* [EXERCISE DATA]:
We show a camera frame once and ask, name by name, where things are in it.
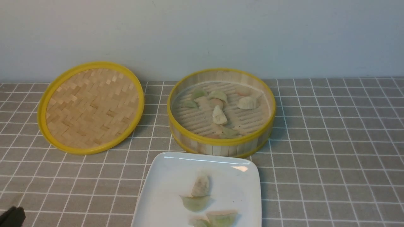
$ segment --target white plate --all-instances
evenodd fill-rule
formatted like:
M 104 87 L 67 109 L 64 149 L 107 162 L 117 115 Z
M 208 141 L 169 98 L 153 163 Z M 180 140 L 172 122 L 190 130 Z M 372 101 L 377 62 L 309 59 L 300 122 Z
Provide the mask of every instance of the white plate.
M 194 213 L 184 208 L 180 195 L 191 196 L 199 171 L 210 176 L 213 202 Z M 239 214 L 234 227 L 261 227 L 261 187 L 254 163 L 240 158 L 164 152 L 151 164 L 132 226 L 188 227 L 192 218 L 227 210 Z

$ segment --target yellow rim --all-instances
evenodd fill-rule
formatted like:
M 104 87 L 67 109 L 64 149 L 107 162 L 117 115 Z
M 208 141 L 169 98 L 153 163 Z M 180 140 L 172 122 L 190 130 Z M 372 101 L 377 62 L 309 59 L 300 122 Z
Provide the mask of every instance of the yellow rim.
M 184 80 L 186 80 L 189 77 L 192 77 L 196 74 L 200 74 L 203 72 L 207 72 L 207 71 L 212 71 L 212 70 L 224 70 L 224 71 L 235 71 L 241 74 L 245 74 L 248 75 L 254 79 L 256 79 L 257 81 L 259 81 L 264 87 L 265 89 L 267 89 L 267 91 L 271 94 L 271 99 L 272 99 L 272 106 L 271 106 L 271 118 L 257 131 L 250 133 L 246 136 L 240 137 L 240 138 L 235 138 L 235 139 L 212 139 L 212 138 L 207 138 L 207 137 L 203 137 L 197 134 L 194 134 L 190 131 L 188 131 L 187 129 L 185 129 L 184 127 L 182 127 L 177 120 L 174 118 L 173 114 L 171 113 L 171 107 L 170 107 L 170 103 L 171 103 L 171 99 L 173 98 L 173 91 L 179 86 L 179 84 L 181 84 Z M 237 69 L 227 69 L 227 68 L 216 68 L 216 69 L 204 69 L 198 72 L 194 72 L 186 77 L 184 77 L 182 80 L 180 80 L 175 86 L 174 88 L 171 90 L 170 95 L 168 96 L 168 101 L 167 101 L 167 112 L 168 112 L 168 118 L 169 120 L 172 122 L 173 126 L 183 135 L 185 135 L 186 137 L 189 137 L 192 140 L 195 140 L 197 142 L 200 143 L 207 143 L 210 145 L 216 145 L 216 146 L 235 146 L 241 143 L 246 143 L 256 137 L 259 137 L 260 135 L 262 135 L 267 129 L 268 127 L 271 125 L 271 122 L 274 120 L 275 118 L 275 112 L 276 112 L 276 104 L 275 104 L 275 97 L 274 94 L 272 93 L 272 91 L 270 90 L 270 88 L 266 85 L 266 83 L 264 83 L 261 79 L 259 79 L 258 77 L 249 74 L 247 72 L 241 71 L 241 70 L 237 70 Z
M 105 143 L 101 146 L 98 147 L 93 147 L 89 149 L 81 149 L 81 148 L 74 148 L 74 147 L 68 147 L 57 141 L 49 132 L 48 126 L 46 124 L 46 109 L 48 107 L 49 100 L 51 99 L 53 93 L 56 91 L 62 83 L 64 83 L 67 79 L 70 77 L 76 75 L 77 73 L 80 73 L 85 70 L 89 69 L 94 69 L 94 68 L 106 68 L 106 69 L 113 69 L 116 70 L 124 75 L 126 75 L 128 78 L 130 78 L 135 85 L 136 89 L 139 91 L 139 106 L 137 109 L 137 114 L 135 118 L 133 119 L 132 123 L 128 126 L 128 128 L 120 135 L 118 138 Z M 125 68 L 124 66 L 121 66 L 116 63 L 112 62 L 107 62 L 107 61 L 97 61 L 97 62 L 89 62 L 85 63 L 82 65 L 78 65 L 76 67 L 73 67 L 63 74 L 61 74 L 58 78 L 56 78 L 46 89 L 44 92 L 38 106 L 38 126 L 41 131 L 41 133 L 44 135 L 45 139 L 55 146 L 56 148 L 72 153 L 72 154 L 78 154 L 78 155 L 87 155 L 87 154 L 95 154 L 99 153 L 105 150 L 108 150 L 109 148 L 112 148 L 113 146 L 119 144 L 122 142 L 125 138 L 129 136 L 129 134 L 135 129 L 136 125 L 139 123 L 140 118 L 142 117 L 143 109 L 145 106 L 145 96 L 143 94 L 143 89 L 142 86 L 140 85 L 139 80 L 131 72 L 129 69 Z
M 188 148 L 187 146 L 185 146 L 185 145 L 173 134 L 173 131 L 172 131 L 172 130 L 171 130 L 171 134 L 173 135 L 174 140 L 178 143 L 178 145 L 179 145 L 182 149 L 184 149 L 184 151 L 186 151 L 186 152 L 188 152 L 188 153 L 199 154 L 198 152 L 196 152 L 196 151 L 194 151 L 194 150 L 191 150 L 190 148 Z M 266 144 L 266 142 L 268 141 L 268 139 L 269 139 L 270 136 L 271 136 L 271 133 L 269 133 L 268 138 L 267 138 L 264 142 L 262 142 L 258 147 L 256 147 L 255 149 L 253 149 L 252 151 L 250 151 L 250 152 L 248 152 L 248 153 L 235 156 L 235 158 L 246 158 L 246 157 L 248 157 L 248 156 L 253 155 L 255 152 L 259 151 L 259 150 Z

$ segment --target bamboo steamer basket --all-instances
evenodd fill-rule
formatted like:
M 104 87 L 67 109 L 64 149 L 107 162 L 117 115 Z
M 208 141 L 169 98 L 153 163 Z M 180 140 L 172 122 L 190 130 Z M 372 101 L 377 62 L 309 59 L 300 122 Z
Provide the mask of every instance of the bamboo steamer basket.
M 239 86 L 248 87 L 251 96 L 258 97 L 258 107 L 242 110 L 236 94 Z M 212 139 L 206 136 L 220 134 L 221 127 L 212 122 L 213 107 L 207 97 L 195 99 L 197 109 L 180 108 L 190 100 L 196 88 L 207 92 L 221 90 L 227 95 L 226 127 L 239 131 L 241 137 Z M 170 131 L 178 145 L 190 153 L 244 158 L 258 151 L 267 142 L 274 125 L 276 103 L 270 88 L 259 78 L 235 69 L 206 69 L 195 72 L 179 81 L 168 96 L 167 112 Z
M 143 89 L 129 69 L 90 62 L 67 70 L 49 85 L 38 106 L 38 126 L 62 151 L 95 154 L 128 137 L 143 109 Z

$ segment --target bamboo steamer lid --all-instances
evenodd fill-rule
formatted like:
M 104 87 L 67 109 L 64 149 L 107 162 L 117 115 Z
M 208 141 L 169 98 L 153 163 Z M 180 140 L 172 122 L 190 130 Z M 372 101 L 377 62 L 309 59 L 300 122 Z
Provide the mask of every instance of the bamboo steamer lid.
M 140 121 L 143 108 L 142 87 L 129 69 L 91 62 L 49 85 L 38 107 L 38 125 L 56 148 L 93 154 L 122 142 Z

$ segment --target white wall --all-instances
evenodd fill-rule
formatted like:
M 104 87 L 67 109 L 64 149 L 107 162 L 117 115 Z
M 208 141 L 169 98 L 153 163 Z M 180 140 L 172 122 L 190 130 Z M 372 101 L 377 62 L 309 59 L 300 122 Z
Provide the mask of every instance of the white wall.
M 232 67 L 261 78 L 404 75 L 404 0 L 3 0 L 0 81 L 88 61 L 141 80 Z

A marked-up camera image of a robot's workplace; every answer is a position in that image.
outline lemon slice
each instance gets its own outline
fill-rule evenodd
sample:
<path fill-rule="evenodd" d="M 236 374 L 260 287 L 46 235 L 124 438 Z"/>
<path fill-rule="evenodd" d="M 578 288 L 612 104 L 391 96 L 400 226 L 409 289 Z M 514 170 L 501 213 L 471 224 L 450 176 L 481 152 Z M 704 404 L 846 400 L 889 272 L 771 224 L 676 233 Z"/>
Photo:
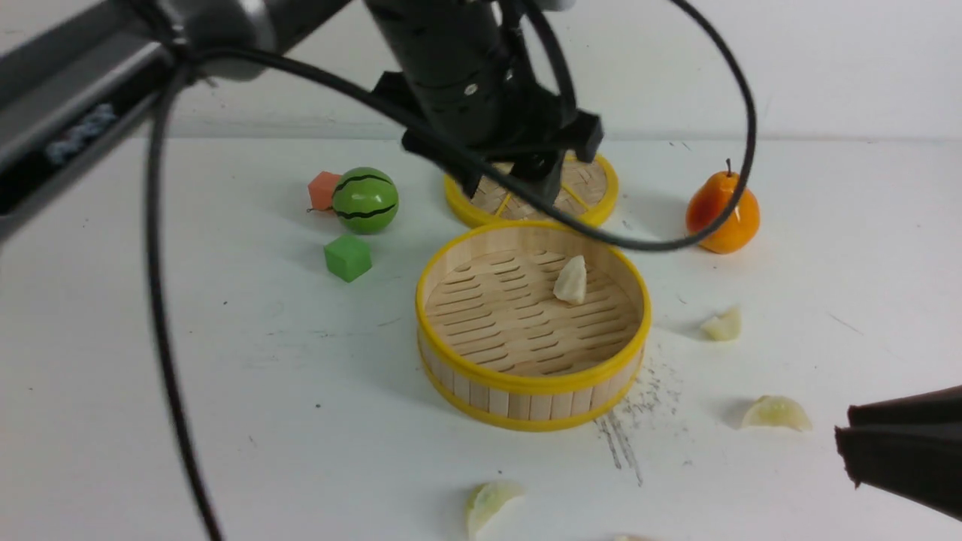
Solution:
<path fill-rule="evenodd" d="M 474 489 L 465 504 L 468 539 L 474 541 L 477 532 L 510 500 L 524 495 L 524 487 L 514 481 L 496 481 Z"/>
<path fill-rule="evenodd" d="M 764 397 L 755 401 L 742 418 L 742 428 L 747 426 L 785 426 L 799 432 L 812 429 L 801 404 L 786 397 Z"/>
<path fill-rule="evenodd" d="M 742 309 L 735 306 L 701 326 L 701 330 L 716 342 L 735 340 L 742 335 Z"/>

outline orange cube
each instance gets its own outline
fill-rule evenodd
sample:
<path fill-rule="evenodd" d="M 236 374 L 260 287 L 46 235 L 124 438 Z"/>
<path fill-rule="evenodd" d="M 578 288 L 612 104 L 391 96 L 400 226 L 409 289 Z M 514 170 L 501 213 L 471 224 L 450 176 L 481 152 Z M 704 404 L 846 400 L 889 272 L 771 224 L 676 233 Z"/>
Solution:
<path fill-rule="evenodd" d="M 311 208 L 318 211 L 331 212 L 331 200 L 334 189 L 338 186 L 341 176 L 322 171 L 316 179 L 307 185 L 307 192 L 311 195 Z"/>

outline green ball
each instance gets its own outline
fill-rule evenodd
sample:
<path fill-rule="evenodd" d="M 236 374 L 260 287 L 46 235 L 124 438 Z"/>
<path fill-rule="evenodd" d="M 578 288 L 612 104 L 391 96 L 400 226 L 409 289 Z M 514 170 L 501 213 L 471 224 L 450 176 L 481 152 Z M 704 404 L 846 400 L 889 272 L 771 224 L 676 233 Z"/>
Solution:
<path fill-rule="evenodd" d="M 341 176 L 331 203 L 344 226 L 369 235 L 383 230 L 397 214 L 397 188 L 374 167 L 356 167 Z"/>

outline smudge
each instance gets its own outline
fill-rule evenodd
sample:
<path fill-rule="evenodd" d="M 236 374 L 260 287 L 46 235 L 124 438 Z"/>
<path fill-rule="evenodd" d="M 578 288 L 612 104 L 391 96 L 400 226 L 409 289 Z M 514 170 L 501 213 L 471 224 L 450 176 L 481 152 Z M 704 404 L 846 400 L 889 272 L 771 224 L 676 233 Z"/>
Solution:
<path fill-rule="evenodd" d="M 608 440 L 608 451 L 611 452 L 611 458 L 615 461 L 615 468 L 620 470 L 621 461 L 618 459 L 618 451 L 615 450 L 615 440 L 611 437 L 611 430 L 608 429 L 608 424 L 605 423 L 604 419 L 599 419 L 595 420 L 595 425 L 601 429 L 601 433 L 604 434 L 605 439 Z"/>
<path fill-rule="evenodd" d="M 826 314 L 828 314 L 828 317 L 831 318 L 831 319 L 833 319 L 833 320 L 835 320 L 836 322 L 839 322 L 839 323 L 841 323 L 842 325 L 844 325 L 844 326 L 850 328 L 851 330 L 857 332 L 858 334 L 860 334 L 860 335 L 862 335 L 862 336 L 865 336 L 865 333 L 864 333 L 864 332 L 862 332 L 862 331 L 858 330 L 857 328 L 853 327 L 850 323 L 844 322 L 844 321 L 840 320 L 835 314 L 832 314 L 831 312 L 826 312 Z"/>
<path fill-rule="evenodd" d="M 882 349 L 885 349 L 885 352 L 886 352 L 886 353 L 888 353 L 888 354 L 892 355 L 893 357 L 897 358 L 899 361 L 905 362 L 905 357 L 902 357 L 901 355 L 898 355 L 897 353 L 895 353 L 895 352 L 892 351 L 891 349 L 888 349 L 888 348 L 886 348 L 885 346 L 882 346 Z"/>
<path fill-rule="evenodd" d="M 284 313 L 284 303 L 280 300 L 272 302 L 265 310 L 267 319 L 272 320 Z"/>
<path fill-rule="evenodd" d="M 326 330 L 312 330 L 311 334 L 318 338 L 342 338 L 348 336 L 371 336 L 371 332 L 329 332 Z"/>
<path fill-rule="evenodd" d="M 377 326 L 379 326 L 379 327 L 386 327 L 386 326 L 388 326 L 388 325 L 390 325 L 390 324 L 392 324 L 392 323 L 397 323 L 397 322 L 399 322 L 399 321 L 401 321 L 401 320 L 403 320 L 403 319 L 404 319 L 404 318 L 396 318 L 396 319 L 390 320 L 389 322 L 378 323 Z"/>
<path fill-rule="evenodd" d="M 629 430 L 637 430 L 645 425 L 649 428 L 686 432 L 683 417 L 679 417 L 681 386 L 684 382 L 671 365 L 660 359 L 666 354 L 662 344 L 656 343 L 652 349 L 657 349 L 657 353 L 653 351 L 643 364 L 641 373 L 635 378 L 638 385 L 614 411 L 620 417 L 624 428 Z"/>
<path fill-rule="evenodd" d="M 769 110 L 772 108 L 772 102 L 774 100 L 775 100 L 775 96 L 771 96 L 769 97 L 768 100 L 765 101 L 765 109 L 762 111 L 762 120 L 765 120 L 766 118 L 769 117 Z"/>
<path fill-rule="evenodd" d="M 645 484 L 645 482 L 642 480 L 642 469 L 638 467 L 638 457 L 635 456 L 635 450 L 631 449 L 631 442 L 628 440 L 628 435 L 624 433 L 624 428 L 621 427 L 621 421 L 619 421 L 618 417 L 616 417 L 613 412 L 608 412 L 607 417 L 608 422 L 611 424 L 612 430 L 615 432 L 615 438 L 618 440 L 618 446 L 621 448 L 621 455 L 624 456 L 624 460 L 628 464 L 628 468 L 635 471 L 635 478 L 638 480 L 638 486 L 642 486 Z"/>

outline bamboo steamer
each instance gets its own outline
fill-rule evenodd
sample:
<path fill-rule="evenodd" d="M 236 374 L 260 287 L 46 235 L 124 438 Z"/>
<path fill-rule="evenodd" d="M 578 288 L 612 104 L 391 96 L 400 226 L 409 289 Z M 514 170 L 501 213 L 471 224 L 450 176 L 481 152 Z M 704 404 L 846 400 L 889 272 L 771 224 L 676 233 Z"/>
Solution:
<path fill-rule="evenodd" d="M 509 171 L 506 164 L 495 164 Z M 561 193 L 554 206 L 581 221 L 598 227 L 615 211 L 618 202 L 618 176 L 611 164 L 600 154 L 591 164 L 578 162 L 573 154 L 565 157 L 561 175 Z M 447 205 L 468 227 L 479 227 L 503 220 L 546 220 L 547 217 L 514 197 L 488 177 L 481 179 L 474 198 L 468 199 L 461 186 L 448 175 L 444 176 L 444 198 Z"/>
<path fill-rule="evenodd" d="M 570 257 L 588 266 L 585 303 L 554 297 Z M 651 308 L 645 282 L 608 245 L 549 222 L 479 227 L 439 251 L 418 282 L 418 346 L 439 393 L 516 430 L 584 424 L 628 392 Z"/>

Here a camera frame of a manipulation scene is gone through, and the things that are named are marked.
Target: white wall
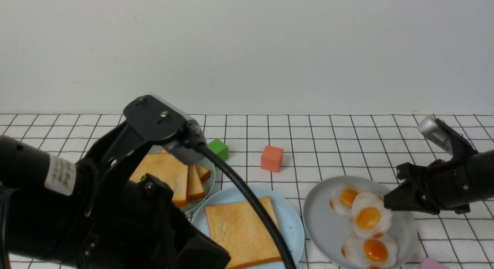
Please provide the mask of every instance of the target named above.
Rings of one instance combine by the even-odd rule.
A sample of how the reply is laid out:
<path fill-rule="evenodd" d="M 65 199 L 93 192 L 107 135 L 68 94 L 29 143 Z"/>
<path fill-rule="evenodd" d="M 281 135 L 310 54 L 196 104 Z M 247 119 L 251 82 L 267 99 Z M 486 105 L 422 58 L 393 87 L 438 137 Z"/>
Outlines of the white wall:
<path fill-rule="evenodd" d="M 199 113 L 494 112 L 494 0 L 0 0 L 0 113 L 145 93 Z"/>

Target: egg yolk
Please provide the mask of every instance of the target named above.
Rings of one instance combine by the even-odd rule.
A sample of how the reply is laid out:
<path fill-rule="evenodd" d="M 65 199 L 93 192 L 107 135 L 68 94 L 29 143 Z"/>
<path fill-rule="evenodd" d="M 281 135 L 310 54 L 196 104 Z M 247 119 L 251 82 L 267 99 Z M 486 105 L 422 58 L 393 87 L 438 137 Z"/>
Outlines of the egg yolk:
<path fill-rule="evenodd" d="M 364 243 L 364 253 L 372 262 L 385 262 L 388 259 L 388 249 L 381 241 L 367 240 Z"/>
<path fill-rule="evenodd" d="M 381 212 L 375 207 L 366 207 L 357 216 L 357 226 L 362 230 L 371 230 L 381 220 Z"/>
<path fill-rule="evenodd" d="M 358 195 L 357 191 L 351 189 L 345 189 L 341 192 L 340 202 L 347 208 L 351 208 L 355 197 Z"/>

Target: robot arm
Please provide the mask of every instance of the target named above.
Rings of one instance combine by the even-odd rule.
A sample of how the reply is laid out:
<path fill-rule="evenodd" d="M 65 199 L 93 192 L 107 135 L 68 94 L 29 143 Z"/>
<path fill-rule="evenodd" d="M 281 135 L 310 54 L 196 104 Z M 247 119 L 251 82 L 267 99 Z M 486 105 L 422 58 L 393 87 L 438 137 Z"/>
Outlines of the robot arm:
<path fill-rule="evenodd" d="M 191 225 L 173 191 L 151 175 L 129 181 L 153 145 L 187 165 L 210 159 L 265 223 L 286 268 L 295 264 L 279 230 L 228 165 L 205 145 L 195 120 L 151 95 L 72 164 L 0 137 L 0 269 L 11 253 L 78 269 L 222 269 L 228 253 Z"/>
<path fill-rule="evenodd" d="M 462 135 L 440 119 L 425 118 L 418 130 L 452 155 L 427 167 L 405 163 L 397 166 L 403 182 L 384 196 L 384 207 L 397 211 L 439 214 L 470 211 L 470 203 L 494 197 L 494 150 L 478 153 Z"/>

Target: grid tablecloth
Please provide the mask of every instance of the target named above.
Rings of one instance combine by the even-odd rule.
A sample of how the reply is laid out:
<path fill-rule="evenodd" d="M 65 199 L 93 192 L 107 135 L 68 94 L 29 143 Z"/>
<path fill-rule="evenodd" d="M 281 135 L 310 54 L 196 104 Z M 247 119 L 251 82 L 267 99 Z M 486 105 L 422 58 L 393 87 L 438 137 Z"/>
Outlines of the grid tablecloth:
<path fill-rule="evenodd" d="M 361 176 L 395 188 L 395 167 L 411 162 L 428 165 L 450 155 L 416 130 L 421 115 L 192 115 L 208 141 L 221 139 L 230 150 L 227 163 L 249 184 L 283 195 L 301 214 L 308 192 L 320 181 L 341 175 Z M 435 115 L 466 137 L 477 151 L 494 148 L 494 115 Z M 0 134 L 77 161 L 94 141 L 122 122 L 120 114 L 0 114 Z M 264 147 L 284 149 L 279 173 L 260 168 Z M 215 192 L 233 187 L 217 175 Z M 471 212 L 439 216 L 414 213 L 417 248 L 402 266 L 414 269 L 429 257 L 451 269 L 494 266 L 494 200 L 471 204 Z M 60 269 L 11 255 L 12 269 Z M 299 268 L 337 268 L 310 239 Z"/>

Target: pink block
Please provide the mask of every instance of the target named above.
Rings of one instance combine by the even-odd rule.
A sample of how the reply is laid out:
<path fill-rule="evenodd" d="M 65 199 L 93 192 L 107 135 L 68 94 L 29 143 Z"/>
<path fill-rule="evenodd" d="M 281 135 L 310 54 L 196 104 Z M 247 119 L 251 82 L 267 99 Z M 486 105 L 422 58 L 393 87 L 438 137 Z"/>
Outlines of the pink block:
<path fill-rule="evenodd" d="M 449 267 L 437 263 L 434 260 L 425 258 L 418 266 L 418 269 L 449 269 Z"/>

* [TASK ITEM]:
Look over the records above, and wherever a line contains the string "instances", copy that line.

* [RESULT BELOW]:
$ segment --target white plate --all-instances
$ segment --target yellow rim --all-instances
$ segment --target bamboo steamer basket --all-instances
$ segment --target bamboo steamer lid --all-instances
$ segment --target white wall --all-instances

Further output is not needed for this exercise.